In planning the work, I remembered a visit to Samella’s studio with some of her other Scripps admirers, and how fascinated I was with her recent abstract paintings in progress. I recalled passages of color in the works, breathtaking in their simultaneous expression of light and darkness, softness and weight, motion and stillness. This type of exploration aligned with my own lifelong questions about borders and the exact apex between various “supposeds” contrasting: abstraction and realism; war and peace; art and science; absence and presence.

Thus, the idea of Samella AP or Abstract Painter emerged. My portrait would be a conversation, artist to artist, about painting, about abstraction and, from my end, an appreciation of her strength and wisdom as well. Planning this piece as a surprise to her, I didn’t want to photograph Samella, for she would clearly suspect something. So I contacted Judy Harvey Sahak, the Denison librarian, who rifled the Scripps archives for pictures of Samella that were part of her life as a professor at Scripps College. I manipulated and fused the images that hover amidst my organic passages, riffing on Samella’s use of form and color. The very young and iconic portrait of Samella circa 1944 had to be included in the work because of the strength and resolve of her gaze. Also looking out of the work is Professor Lewis, whose gaze is no less intense but also conveys her wisdom and kindness. These were characteristics that were impossible for me to draw.

I spent about three months making Samella AP last summer in our Upland studio. Veering from my usual palette of blacks, whites, grays, golds and silvers, I moved into the reds, yellows, oranges and greens that I remembered from the paintings in Samella’s LA studio. I thought a great deal about Samella’s transitions between colors in her work—something that was difficult for me to emulate. I used thin washes of color that referenced the way she smoothly negotiated passages within a primary or secondary color. Ultimately, I had to stop looking at Samella’s work and simply begin working with the memory of that day in her studio. I made visual reference to some of the high contrast structural devices that Samella often uses to frame figures, particularly in her drawings and prints.
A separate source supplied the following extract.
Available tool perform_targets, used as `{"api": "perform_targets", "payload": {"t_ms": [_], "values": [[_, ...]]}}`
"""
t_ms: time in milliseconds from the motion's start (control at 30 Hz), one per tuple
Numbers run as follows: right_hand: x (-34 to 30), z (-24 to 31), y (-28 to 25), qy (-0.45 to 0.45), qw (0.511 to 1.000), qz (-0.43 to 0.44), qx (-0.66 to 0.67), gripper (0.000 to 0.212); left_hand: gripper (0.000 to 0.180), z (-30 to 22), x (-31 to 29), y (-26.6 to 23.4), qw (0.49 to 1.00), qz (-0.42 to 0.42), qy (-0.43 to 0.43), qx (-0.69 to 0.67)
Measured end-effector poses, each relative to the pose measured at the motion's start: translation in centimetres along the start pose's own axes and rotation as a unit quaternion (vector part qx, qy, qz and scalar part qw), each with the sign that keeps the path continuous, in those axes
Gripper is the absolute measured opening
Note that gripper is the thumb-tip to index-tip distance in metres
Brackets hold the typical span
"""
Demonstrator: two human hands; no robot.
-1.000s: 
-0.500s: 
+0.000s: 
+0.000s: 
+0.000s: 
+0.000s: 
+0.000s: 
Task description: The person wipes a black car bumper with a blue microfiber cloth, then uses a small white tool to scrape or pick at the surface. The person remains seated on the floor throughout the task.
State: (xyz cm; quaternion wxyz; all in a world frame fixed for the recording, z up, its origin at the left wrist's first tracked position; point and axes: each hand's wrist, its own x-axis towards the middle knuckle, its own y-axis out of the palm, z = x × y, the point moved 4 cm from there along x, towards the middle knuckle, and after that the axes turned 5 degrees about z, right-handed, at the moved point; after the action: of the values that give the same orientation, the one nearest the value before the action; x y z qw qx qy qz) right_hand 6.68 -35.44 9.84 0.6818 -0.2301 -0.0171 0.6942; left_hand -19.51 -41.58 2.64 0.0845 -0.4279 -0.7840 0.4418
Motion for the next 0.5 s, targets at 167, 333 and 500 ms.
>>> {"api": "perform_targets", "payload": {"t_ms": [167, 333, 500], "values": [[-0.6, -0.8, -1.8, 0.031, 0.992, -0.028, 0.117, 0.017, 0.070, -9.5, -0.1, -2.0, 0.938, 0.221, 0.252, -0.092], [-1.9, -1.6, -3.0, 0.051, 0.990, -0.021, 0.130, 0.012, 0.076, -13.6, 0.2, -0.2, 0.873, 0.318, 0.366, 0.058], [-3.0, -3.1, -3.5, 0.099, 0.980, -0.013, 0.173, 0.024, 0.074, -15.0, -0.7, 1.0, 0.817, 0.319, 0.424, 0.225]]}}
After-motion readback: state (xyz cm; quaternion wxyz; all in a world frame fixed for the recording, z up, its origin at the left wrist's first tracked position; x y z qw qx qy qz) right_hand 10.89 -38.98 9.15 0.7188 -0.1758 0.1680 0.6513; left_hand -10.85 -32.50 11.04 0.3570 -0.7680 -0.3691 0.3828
It was then I connected with something that had linked us, something I had not anticipated would enter into my portrait: our love of Chinese art. My “period” is the Song Dynasty, an era when painters went out into the landscape, spending a great deal of time watching, looking closely and contemplating what they saw before returning to the studio to paint what they had sensed, absorbed, felt. This attitude toward working guided me through the process of making the piece, although I wished that Samella had been there so I could have queried her about what initially drew her to Chinese art.
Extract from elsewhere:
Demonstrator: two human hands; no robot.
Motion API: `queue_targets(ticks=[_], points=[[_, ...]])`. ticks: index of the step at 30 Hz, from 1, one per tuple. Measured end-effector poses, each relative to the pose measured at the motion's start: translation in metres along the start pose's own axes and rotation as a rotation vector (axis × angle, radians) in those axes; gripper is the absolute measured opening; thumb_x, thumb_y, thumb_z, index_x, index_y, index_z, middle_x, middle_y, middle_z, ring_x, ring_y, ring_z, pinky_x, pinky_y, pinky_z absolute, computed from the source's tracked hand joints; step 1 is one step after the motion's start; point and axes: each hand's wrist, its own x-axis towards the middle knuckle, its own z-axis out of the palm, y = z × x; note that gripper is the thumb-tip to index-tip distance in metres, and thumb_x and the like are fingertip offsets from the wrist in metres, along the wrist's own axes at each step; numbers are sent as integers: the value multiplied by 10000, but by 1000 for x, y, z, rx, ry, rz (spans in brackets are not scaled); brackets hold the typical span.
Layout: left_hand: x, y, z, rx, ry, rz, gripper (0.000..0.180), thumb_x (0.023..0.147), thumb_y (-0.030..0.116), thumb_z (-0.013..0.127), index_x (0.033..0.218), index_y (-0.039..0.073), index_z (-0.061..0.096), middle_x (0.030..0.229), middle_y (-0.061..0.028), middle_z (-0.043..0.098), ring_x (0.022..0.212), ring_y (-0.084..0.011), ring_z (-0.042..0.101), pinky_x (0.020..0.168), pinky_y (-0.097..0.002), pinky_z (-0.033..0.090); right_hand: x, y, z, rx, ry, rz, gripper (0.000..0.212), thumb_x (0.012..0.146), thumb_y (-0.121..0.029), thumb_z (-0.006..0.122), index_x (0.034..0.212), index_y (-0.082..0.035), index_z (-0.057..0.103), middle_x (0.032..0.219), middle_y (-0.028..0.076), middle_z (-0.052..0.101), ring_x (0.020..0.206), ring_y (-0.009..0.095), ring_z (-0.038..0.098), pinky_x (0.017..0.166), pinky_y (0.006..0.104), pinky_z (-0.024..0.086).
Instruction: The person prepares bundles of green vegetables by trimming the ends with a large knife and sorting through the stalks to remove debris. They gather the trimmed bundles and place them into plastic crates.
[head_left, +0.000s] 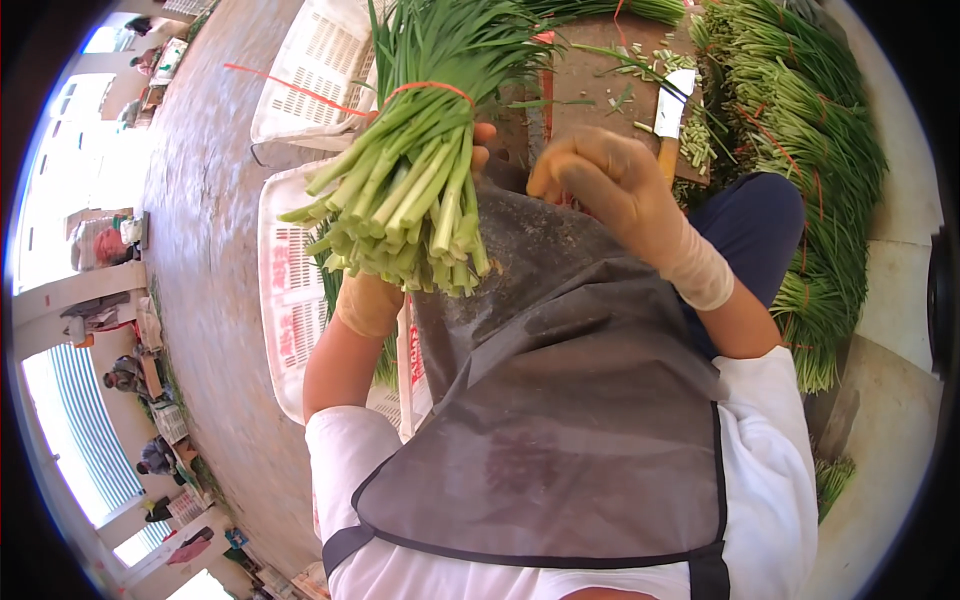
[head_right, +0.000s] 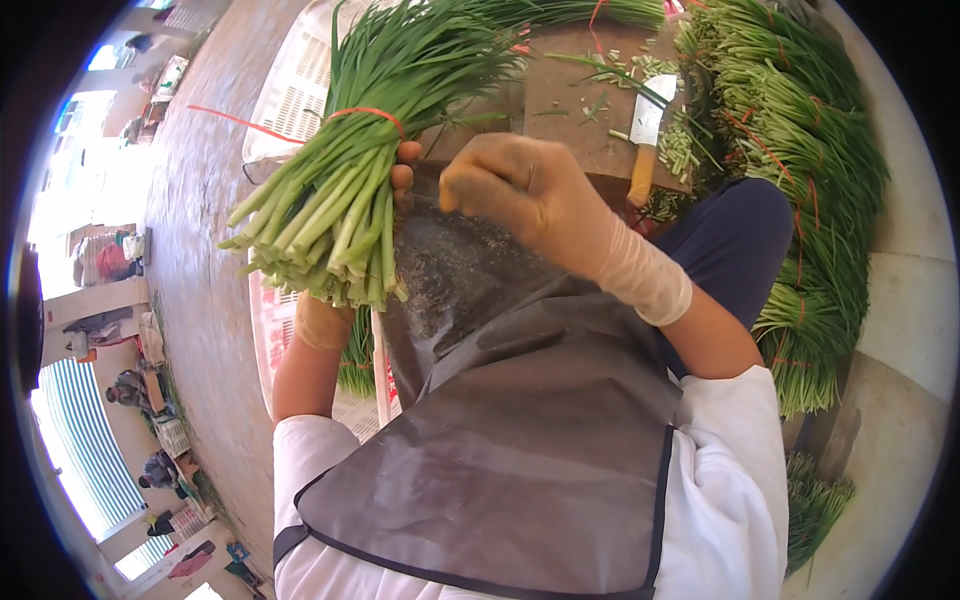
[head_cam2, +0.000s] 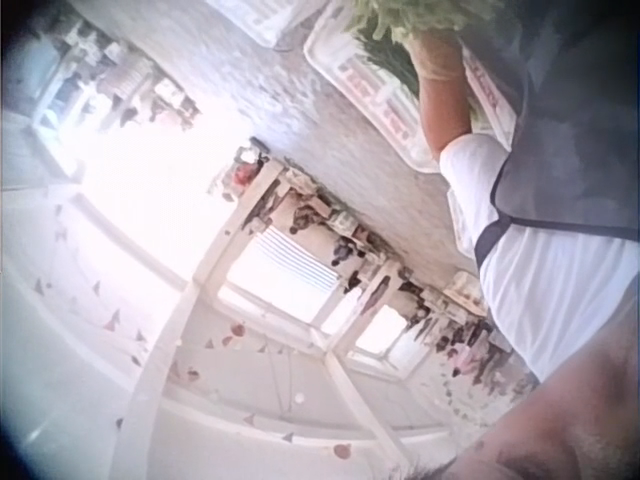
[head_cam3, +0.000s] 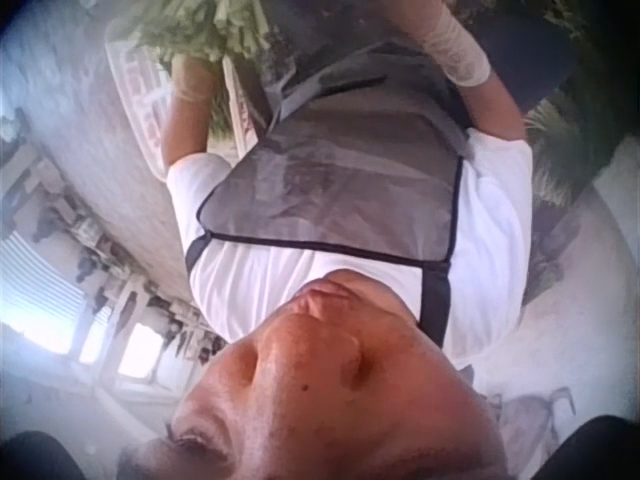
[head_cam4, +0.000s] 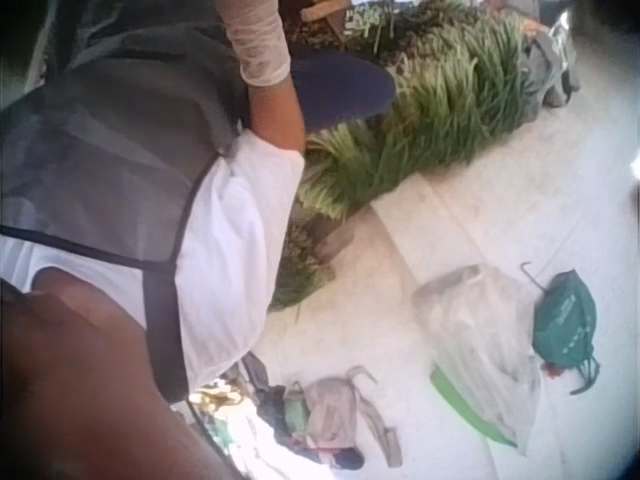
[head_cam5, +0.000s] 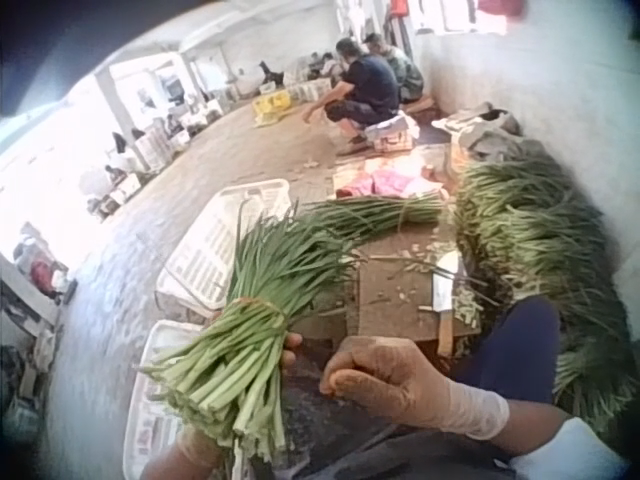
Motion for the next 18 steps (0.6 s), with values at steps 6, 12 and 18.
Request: queue_targets(ticks=[6,12,18], points=[[19,-7,10,202,98,66,636,1002,448,406,1424,-20,318,1333,-342,440,1196,-397,539,888,-491,565,1,-14,10,-456,-170,-480,246,871,-255,693,862,-20,622,747,84,594,686,264,587,646,341,485],[21,8,-6,43,-1,73,691,987,494,418,1443,-10,293,1405,-281,392,1218,-385,513,989,-491,503,-13,-10,-38,249,-586,-140,131,916,-120,638,894,9,651,672,32,595,596,82,554,539,253,448],[21,4,6,318,151,167,553,1039,348,332,1470,14,241,1497,-228,268,1355,-333,344,1128,-449,320,1,-18,-17,114,-78,-3,283,962,-284,577,969,-7,634,810,64,591,745,141,581,680,272,477]])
I end in thanking Dr. Samella Lewis for the gift of her body of artwork and her art history books—in short, for everything that she stands for and believes in. I also thank Alison Saar, Mary MacNaughton, Linda Scott, Nancy Bekavac, Nancy Ambrose, Rita Roberts, Cecilia Conrad, Jacqueline Avant and our newer Samella Lewis Committee members for making certain that Samella Lewis, via the Samella Lewis Collection of Contemporary Art at Scripps, will now have even deeper roots at Scripps College and our larger academic and art communities.